Lights, camera, accessorize!
“Project Accessory,” the latest spinoff of the long-running hit reality show “Project Runway,” pits 12 unknown designers against each other for a shot at becoming the next big name in fashion.
It debuts on Thursday on the Lifetime television network.
“This is the biggest money maker in fashion,” executive producer Rich Bye told Reuters of the accessories business.
“When they came to me with this idea,” he added, “my first thought was: ‘Why hasn’t anyone done this before?’ It seemed like a ‘no brainer.’”
Bags, belts, jewelry and shoes are among the mainstays of the accessories business, which rakes in an estimated $30 billion a year in the United States alone, according to the Accessories Council. The New York-based nonprofit group represents designers, retailers, publications and suppliers in the accessories, eyewear and footwear industries.

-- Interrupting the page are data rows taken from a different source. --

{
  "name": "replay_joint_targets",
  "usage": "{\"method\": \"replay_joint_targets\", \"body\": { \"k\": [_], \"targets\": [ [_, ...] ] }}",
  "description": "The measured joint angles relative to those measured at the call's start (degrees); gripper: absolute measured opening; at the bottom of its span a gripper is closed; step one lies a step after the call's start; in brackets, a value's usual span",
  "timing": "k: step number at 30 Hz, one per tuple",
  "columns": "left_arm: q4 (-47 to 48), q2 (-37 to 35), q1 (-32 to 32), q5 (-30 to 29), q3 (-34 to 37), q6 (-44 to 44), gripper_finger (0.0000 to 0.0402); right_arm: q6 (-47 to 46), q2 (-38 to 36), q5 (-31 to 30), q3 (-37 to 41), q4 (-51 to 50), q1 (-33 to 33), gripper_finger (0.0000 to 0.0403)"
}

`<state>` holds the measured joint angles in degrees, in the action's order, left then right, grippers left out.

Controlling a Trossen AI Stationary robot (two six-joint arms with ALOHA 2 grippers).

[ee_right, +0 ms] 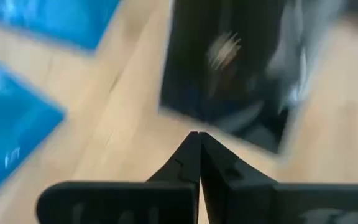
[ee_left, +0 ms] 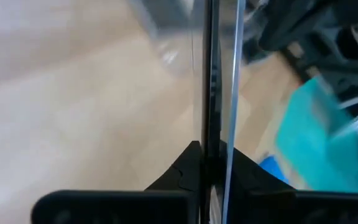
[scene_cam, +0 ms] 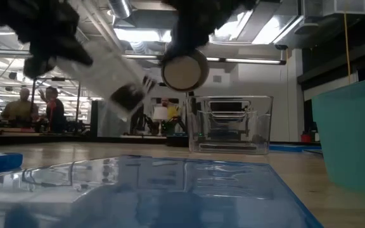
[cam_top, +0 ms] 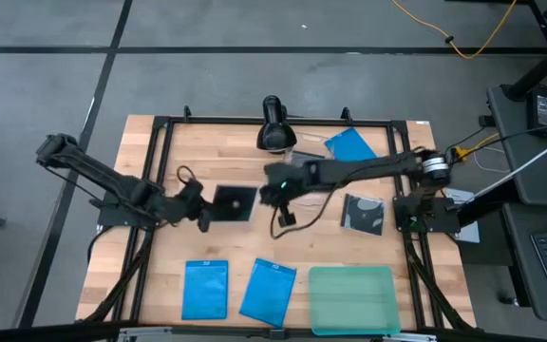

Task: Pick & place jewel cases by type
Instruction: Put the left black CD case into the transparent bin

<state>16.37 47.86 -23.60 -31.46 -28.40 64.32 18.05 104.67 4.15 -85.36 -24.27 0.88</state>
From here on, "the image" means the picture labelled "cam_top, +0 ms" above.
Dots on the black diagonal strut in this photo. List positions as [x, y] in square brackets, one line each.
[487, 202]

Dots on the black aluminium table frame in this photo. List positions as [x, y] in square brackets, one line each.
[216, 120]

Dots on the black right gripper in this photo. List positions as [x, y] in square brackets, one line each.
[288, 190]

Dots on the small white sticker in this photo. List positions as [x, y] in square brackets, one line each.
[423, 122]

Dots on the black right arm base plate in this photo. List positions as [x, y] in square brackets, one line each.
[439, 223]

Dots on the silver aluminium extrusion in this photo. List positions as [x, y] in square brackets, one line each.
[539, 157]

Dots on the black CD jewel case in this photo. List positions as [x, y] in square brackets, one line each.
[240, 214]
[364, 216]

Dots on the blue Blu-ray case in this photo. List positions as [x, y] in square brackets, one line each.
[268, 292]
[204, 290]
[349, 145]

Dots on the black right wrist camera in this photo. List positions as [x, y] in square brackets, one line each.
[287, 217]

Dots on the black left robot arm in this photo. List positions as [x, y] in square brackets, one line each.
[138, 195]

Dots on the black rig beam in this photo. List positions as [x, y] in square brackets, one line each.
[17, 335]

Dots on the black barcode scanner on stand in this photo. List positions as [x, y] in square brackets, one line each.
[276, 135]

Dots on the black desk foot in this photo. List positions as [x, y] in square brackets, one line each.
[539, 71]

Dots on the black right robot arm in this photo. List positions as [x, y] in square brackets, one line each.
[373, 167]

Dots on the light grey control box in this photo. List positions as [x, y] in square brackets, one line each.
[470, 233]

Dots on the teal translucent plastic tray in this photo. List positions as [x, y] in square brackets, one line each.
[354, 301]

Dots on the clear plastic bin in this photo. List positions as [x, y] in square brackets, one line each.
[311, 142]

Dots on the dark grey desk top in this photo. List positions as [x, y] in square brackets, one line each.
[506, 114]
[520, 285]

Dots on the black power adapter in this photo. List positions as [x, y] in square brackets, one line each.
[545, 111]

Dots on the clear plastic tray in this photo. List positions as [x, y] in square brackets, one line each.
[309, 158]

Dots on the silver rig rail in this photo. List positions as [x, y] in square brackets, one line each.
[409, 337]
[145, 332]

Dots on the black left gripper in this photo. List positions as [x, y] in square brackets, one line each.
[190, 204]

“Project Accessory” gives TV audiences a close-up glimpse of what goes into making those items that “can make or break a look,” said Ariel Foxman, editor-in-chief of InStyle magazine and a judge on the show.
The winner of “Project Accessory” will get an InStyle feature spread and $100,000 from eBay Fashion for startup.
Bye contends that the prospects all add up to even more exciting television than designing clothes.
“In terms of the creative process, it’s much more visceral, more workmanlike, kind of gritty,” he said. “There’s drills, saws, soldering irons and hammers — all these machines just to make the stuff. It’s like going to the back room of Tiffany or Saks to see how they set the stones” for jewelry.
THAT’S SHOE BIZ
Actress and model Molly Sims, who hosts “Project Accessory,” said the show “gives an insider look at how designers create their whole look — the bags, the shoes, the jewelry.”
The competition is so “hands on,” she said, adding: “Imagine making a pair of shoes in two days.”
Sims, who launched her own jewelry line, Grayce, last year so she knows something about the business, said the competition forced the aspiring designers out of their comfort zones.
“They learned very quickly to ask questions, to get help.”
Eva Lorenzotti, the CEO of jewelry, fashion and gifts company Vivre, who mentors the contestants, noted that “accessories require amazing know-how.”
“If it’s well made, it will last forever. It’s iconic. Fashion is no different than great architecture. When it’s really good, it stands tall. It stands apart,” she said.
Even before the cameras rolled, Bye and the “Project Accessory” team logged marathon sessions with artisans and other industry experts in New York, where the show was filmed.
“Shoes, oh my God, we spent a couple of months just talking to cobblers and getting the right kind of last,” (a key shoe component) said Bye, who also was the executive producer of “Project Runway” for its first five seasons on Bravo.
Designer Kenneth Cole, a “Project Accessory” judge, told Reuters that “shoes are absolutely the most difficult accessory to bring to market. There’s more than 100 operations that go into bringing shoes,” from initial sketch to retail.
Most important, shoes, more than any other accessory, affect how a person feels, not just how they look, Cole added.
Asked about the show’s appeal at a time of economic turmoil, Cole said “Accessories are critical. In a difficult economy, no one looks to start from scratch.”
So when times are hard, people look to accessorize what they already own — whether “last year’s dress, a different pair of shoes, or last year’s suit, a different tie.”
Timing, and an act of nature, also played a role as the show wrapped its eight-episode shoot, Bye recalled.
On what was supposed to have been the last weekend of filming in New York, Hurricane Irene bore down on New York and “the mayor’s film production office pulled all the permits.”
But Irene mostly gave Manhattan the slip, and “Project Accessory” wrapped without incident.
Sims said she became emotional while filming the final episode, when the winner was chosen.
“We found someone we think is fantastically talented … who can oversee an accessory line.”
And perhaps, she added, give some competition to fashion’s leading lights — maybe the next “Marc Jacobs, Michael Kors or Rachel Roy.”